Secondly, assuming each item in your booking cost you more than £100, you'll have credit card purchase protection courtesy of Section 75 legislation - so if your holiday company goes bust, your credit card provider should refund you.

But be warned: If you book through an intermediary website - such as or Travel Republic - Section 75 probably won't save you.

That's because as intermediaries aren't the company providing you with the product or service, the credit card company can say it didn't have a direct relationship with the supplier, so isn't equally liable.

In these cases, travel insurance with cancellation cover could come into its own instead.

Booking fees that outweigh the benefits

There's one other snag too - a potentially expensive one.

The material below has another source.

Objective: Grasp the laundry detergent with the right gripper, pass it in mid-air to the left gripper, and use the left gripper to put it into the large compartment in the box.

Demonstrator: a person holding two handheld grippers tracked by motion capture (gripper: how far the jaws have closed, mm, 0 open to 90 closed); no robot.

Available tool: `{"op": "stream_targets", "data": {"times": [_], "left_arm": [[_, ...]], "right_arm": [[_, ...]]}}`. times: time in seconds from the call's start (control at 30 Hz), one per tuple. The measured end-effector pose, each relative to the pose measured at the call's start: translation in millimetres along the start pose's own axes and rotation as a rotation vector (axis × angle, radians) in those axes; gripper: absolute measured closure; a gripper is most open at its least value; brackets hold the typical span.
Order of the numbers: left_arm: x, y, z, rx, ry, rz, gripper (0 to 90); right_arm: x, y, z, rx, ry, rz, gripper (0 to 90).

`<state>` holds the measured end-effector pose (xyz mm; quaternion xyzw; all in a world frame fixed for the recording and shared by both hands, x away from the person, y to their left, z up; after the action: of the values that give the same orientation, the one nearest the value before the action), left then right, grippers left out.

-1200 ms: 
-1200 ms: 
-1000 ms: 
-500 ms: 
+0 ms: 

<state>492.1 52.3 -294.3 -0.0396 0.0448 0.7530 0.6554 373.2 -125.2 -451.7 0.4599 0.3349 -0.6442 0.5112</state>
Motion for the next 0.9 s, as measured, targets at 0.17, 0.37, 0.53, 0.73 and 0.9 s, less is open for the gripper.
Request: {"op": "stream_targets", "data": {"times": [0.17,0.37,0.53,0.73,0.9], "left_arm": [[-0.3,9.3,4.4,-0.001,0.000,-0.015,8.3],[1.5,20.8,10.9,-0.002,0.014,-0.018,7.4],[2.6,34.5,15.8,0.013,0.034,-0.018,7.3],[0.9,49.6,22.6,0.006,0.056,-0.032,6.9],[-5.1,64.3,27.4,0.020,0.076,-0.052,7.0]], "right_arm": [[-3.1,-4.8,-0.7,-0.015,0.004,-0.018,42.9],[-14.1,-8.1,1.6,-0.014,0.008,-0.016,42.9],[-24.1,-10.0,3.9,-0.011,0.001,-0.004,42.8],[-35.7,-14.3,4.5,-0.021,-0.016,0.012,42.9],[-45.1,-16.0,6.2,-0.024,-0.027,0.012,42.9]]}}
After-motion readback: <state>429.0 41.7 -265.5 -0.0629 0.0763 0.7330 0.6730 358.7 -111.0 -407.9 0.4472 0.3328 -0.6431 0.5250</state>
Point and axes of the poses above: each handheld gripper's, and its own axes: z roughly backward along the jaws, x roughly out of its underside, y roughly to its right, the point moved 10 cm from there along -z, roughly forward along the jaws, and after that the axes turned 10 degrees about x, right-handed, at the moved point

Many budget airlines and travel companies charge an additional fee for purchasing with a credit card, so it's up to you to decide if the benefit of spreading the cost and/or consumer protection is worth it.
To give you an idea, Ryanair, and Thomson each add 2% to your bill for using a credit card. Flybe charges 3%, with a minimum charge of £5. British Airways charges 1%, up to a maximum of £20 per person and Easyjet adds 1%.

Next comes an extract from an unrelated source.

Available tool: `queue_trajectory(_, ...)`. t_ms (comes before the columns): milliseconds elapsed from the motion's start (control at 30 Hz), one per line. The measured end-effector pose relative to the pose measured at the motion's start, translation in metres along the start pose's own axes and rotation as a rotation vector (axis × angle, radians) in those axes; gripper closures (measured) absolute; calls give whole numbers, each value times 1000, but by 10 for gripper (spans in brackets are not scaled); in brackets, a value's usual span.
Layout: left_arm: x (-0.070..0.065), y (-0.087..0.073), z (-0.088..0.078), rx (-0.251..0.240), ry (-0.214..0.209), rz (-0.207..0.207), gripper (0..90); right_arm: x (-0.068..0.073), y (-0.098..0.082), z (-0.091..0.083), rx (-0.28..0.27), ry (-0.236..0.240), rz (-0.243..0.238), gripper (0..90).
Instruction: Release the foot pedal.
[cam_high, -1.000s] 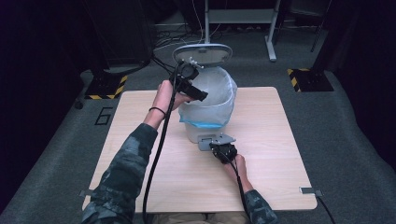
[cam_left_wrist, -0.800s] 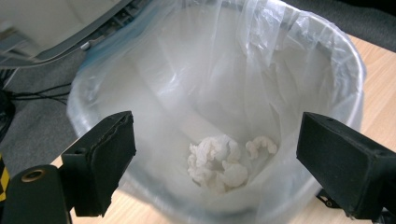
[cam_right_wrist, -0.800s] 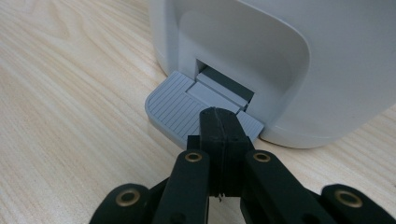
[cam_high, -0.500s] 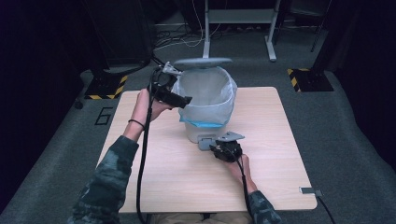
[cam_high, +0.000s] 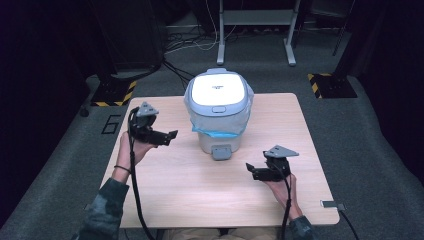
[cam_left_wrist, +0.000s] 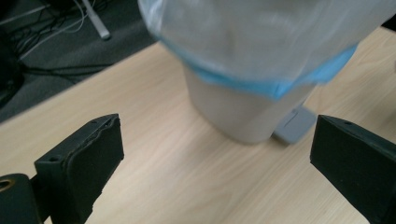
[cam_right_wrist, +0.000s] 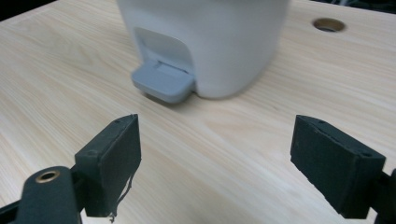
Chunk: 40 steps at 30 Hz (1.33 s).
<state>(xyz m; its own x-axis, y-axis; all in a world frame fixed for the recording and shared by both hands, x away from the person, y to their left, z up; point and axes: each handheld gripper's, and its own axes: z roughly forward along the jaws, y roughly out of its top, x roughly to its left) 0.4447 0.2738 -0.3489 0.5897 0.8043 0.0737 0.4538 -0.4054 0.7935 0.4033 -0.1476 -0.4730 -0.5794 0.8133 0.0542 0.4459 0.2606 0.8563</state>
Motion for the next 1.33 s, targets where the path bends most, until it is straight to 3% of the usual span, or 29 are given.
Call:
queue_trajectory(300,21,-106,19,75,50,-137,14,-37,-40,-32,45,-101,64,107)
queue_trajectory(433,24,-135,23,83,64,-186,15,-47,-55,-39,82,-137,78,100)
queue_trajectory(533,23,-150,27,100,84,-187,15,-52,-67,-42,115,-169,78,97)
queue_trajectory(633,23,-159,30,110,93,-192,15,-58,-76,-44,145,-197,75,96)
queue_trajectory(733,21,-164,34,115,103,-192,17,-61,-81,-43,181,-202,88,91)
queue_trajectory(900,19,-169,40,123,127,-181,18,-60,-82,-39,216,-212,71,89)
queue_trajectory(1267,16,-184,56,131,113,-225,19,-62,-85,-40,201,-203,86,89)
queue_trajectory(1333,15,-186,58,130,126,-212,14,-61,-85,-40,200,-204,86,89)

This means that on £1,000-worth of flights, you could fork out an extra £10-£30, just for the pleasure of paying for it.

If you're using a 0% card to repay over 12 months, a £30 charge actually equates to an APR of just around 5.5% - not such a sweet deal after all.

It's not all bad news - some airlines don't charge you to flash the plastic.

Monarch and Virgin Atlantic both ditched credit card fees altogether in late 2016, so your credit card might be a no-brainer if you're jetting off with them.

Assuming all travel credit cards are created equal

A contactless payment on a beach

Some credit cards are geared specifically towards holidaymakers, but it's important to note that travel card costs come in several forms.

  • Non-sterling transaction fee - a percentage charged each time you buy something in a foreign currency
  • Cash fee - charged if you withdraw from a cash machine
  • Cash withdrawal interest - charged even if the card's paid off in full by the payment due date

A quick scan of financial stat jockeys Defaqto makes grim reading - just 24 out of 240 credit cards listed charge no international transaction fee within Europe, while 214 charge a fee upwards of 2.5%.[1]

All this means that you need to be on the alert for different features in your travel credit card and not be wooed by the attractions of a card you'd use at home, like long 0% interest deals or cashback.

Instead, keep your eyes peeled for cards with no foreign transaction fees and no cash withdrawal fee.

If you've got internet access abroad, there's a simple trick to get around the interest charged on cash withdrawals - just log into your credit card account each day to repay your cash withdrawals in full to minimise the interest.

Watch out for those roaming charges outside of the EU, though!

Missing out on section 75 protection

Section 75 credit card protection can really go the extra mile when you're travelling - it means that if there's a problem with something you buy abroad, your credit card provider should step up and refund you.

That should come in handy if you arrange delivery of a stunning Venetian chandelier, only for it to arrive in fragments two weeks later.

A sad, broken chandelier on a beach

But there is a catch - bargain hunters should beware as section 75 protection only kicks in for souvenirs costing over £100.

So you'd be wise to apply the principles of 'buyer beware' to lesser purchases to avoid the seduction of shoddy goods that look better in the sunshine.